Pendant ces cinq heures, je lui racontais pour la première fois l’histoire merveilleuse qui présida à ma naissance. Il fut très ému et comprit alors pourquoi je tenais tellement à rendre visite au Rabbi de Loubavitch.
Il était environ 5 heures de l’après-midi lorsque nous arrivâmes à l’endroit où le Rabbi distribuait les dollars et je pus voir son visage. Sa noblesse m’impressionna considérablement. L’énergie du Rabbi, bien qu’il fût debout depuis plus de cinq heures pour distribuer des dollars, m’étonnait. Les gens passaient rapidement devant le Rabbi. Je ne pensais pas lui parler, je souhaitais simplement le voir. C’était ma façon de le remercier.

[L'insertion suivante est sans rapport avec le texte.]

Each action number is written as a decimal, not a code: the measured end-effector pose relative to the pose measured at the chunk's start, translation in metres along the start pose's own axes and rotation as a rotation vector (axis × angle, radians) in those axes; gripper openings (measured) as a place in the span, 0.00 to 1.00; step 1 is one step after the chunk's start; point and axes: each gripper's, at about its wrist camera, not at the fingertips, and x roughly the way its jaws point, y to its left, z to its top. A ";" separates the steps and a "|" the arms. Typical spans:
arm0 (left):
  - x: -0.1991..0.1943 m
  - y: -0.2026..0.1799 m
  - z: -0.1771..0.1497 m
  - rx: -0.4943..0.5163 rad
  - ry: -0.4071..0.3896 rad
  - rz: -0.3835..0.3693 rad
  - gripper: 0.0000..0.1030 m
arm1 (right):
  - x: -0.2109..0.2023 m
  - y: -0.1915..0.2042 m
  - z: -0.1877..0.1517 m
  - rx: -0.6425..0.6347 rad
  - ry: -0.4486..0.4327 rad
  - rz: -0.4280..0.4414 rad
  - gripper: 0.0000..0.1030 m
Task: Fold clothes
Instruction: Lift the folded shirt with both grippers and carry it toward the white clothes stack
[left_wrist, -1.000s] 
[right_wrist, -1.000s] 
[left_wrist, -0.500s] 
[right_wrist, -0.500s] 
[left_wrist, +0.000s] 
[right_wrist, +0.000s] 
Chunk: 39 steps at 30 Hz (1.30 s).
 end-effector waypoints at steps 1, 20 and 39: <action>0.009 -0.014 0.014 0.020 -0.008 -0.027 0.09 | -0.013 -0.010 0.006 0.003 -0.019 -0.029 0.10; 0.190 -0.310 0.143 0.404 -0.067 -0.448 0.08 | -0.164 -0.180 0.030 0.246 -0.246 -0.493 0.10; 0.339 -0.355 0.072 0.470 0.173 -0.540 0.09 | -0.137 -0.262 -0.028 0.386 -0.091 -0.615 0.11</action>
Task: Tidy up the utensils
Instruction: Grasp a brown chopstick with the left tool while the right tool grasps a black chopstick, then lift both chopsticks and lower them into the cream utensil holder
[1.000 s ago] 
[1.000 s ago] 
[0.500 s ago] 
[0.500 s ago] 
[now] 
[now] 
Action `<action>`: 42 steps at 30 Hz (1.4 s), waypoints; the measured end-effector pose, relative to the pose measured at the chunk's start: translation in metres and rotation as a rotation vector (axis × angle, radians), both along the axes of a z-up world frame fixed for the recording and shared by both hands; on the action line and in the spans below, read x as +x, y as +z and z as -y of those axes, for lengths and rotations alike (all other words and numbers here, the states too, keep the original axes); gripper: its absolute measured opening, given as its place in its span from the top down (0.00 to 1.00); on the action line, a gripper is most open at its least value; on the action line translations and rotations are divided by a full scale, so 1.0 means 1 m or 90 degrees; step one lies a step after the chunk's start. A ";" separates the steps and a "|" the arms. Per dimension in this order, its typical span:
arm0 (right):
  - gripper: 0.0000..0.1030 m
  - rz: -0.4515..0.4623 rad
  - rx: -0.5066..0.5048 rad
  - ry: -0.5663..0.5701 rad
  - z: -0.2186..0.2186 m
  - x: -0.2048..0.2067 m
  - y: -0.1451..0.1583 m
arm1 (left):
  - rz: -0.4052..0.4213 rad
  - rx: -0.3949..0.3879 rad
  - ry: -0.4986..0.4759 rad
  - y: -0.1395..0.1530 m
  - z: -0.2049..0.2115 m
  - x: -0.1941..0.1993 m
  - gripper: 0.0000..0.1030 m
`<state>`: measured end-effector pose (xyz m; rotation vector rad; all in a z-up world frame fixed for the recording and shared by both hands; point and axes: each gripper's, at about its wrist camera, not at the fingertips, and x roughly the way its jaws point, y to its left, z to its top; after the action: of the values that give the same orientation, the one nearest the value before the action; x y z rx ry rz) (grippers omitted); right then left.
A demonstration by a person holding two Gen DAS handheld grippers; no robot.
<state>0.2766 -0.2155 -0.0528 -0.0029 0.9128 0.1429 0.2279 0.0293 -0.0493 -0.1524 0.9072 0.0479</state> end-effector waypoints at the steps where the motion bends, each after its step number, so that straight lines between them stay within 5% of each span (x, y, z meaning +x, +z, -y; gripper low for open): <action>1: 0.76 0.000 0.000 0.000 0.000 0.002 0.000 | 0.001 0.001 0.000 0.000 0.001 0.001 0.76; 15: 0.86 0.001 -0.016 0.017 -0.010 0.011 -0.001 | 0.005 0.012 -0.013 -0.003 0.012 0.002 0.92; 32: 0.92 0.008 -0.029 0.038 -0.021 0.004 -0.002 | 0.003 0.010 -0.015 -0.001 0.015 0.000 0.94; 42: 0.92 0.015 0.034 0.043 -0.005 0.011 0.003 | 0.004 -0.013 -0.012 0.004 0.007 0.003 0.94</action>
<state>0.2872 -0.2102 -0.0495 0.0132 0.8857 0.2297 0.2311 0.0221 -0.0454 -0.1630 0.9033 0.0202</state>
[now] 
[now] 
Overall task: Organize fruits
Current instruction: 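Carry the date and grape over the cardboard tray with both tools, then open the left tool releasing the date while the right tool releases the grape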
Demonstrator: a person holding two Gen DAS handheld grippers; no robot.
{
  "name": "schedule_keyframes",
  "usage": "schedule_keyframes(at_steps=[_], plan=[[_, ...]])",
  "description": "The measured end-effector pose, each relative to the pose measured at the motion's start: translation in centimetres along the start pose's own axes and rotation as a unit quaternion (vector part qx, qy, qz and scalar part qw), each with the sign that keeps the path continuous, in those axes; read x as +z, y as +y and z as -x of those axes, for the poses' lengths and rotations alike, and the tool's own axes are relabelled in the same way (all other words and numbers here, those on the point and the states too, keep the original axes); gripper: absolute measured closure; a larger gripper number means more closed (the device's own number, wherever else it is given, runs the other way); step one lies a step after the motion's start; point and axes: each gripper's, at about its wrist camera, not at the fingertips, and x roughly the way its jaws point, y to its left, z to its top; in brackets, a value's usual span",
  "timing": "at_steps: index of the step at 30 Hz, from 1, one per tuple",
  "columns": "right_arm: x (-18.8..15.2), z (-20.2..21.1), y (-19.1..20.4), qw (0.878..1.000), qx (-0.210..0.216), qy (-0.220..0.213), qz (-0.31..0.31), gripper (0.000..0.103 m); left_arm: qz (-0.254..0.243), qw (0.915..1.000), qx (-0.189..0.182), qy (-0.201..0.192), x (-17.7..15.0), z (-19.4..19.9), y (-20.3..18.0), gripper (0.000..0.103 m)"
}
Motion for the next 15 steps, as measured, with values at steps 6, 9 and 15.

Mon tour arriva rapidement. Mon fils passa avant moi. Le Rabbi lui donna un dollar et lui dit : Berakhah véhatsla’ha – « Bénédiction et succès ». Puis il demanda à mon fils en yiddish : « Est-ce que tu t’es préparé pour poser les “Quatre Questions” ? » Mon fils répondit de façon affirmative et le Rabbi lui donna un autre dollar et lui dit avec un sourire : « C’est pour les Quatre Questions. » Puis le Rabbi me tendit un dollar et me dit « Bénédiction et succès ». Il me donna alors un autre dollar et me dit : « C’est pour les explications sur les Quatre Questions. » Soudain, le regard du Rabbi s’éclaira et, avec un large sourire, il me dit : « C’est pour la mitsva de Véhigadeta lévinekha – “Tu raconteras à ton fils” ».
Je ne me souviens pas exactement ce qui s’est passé après. Je sais seulement qu’un moment plus tard, je me suis retrouvé dehors, bouleversé par l’émotion. On m’a dit que j’étais resté figé devant le Rabbi, jusqu’à ce qu’on me fasse sortir.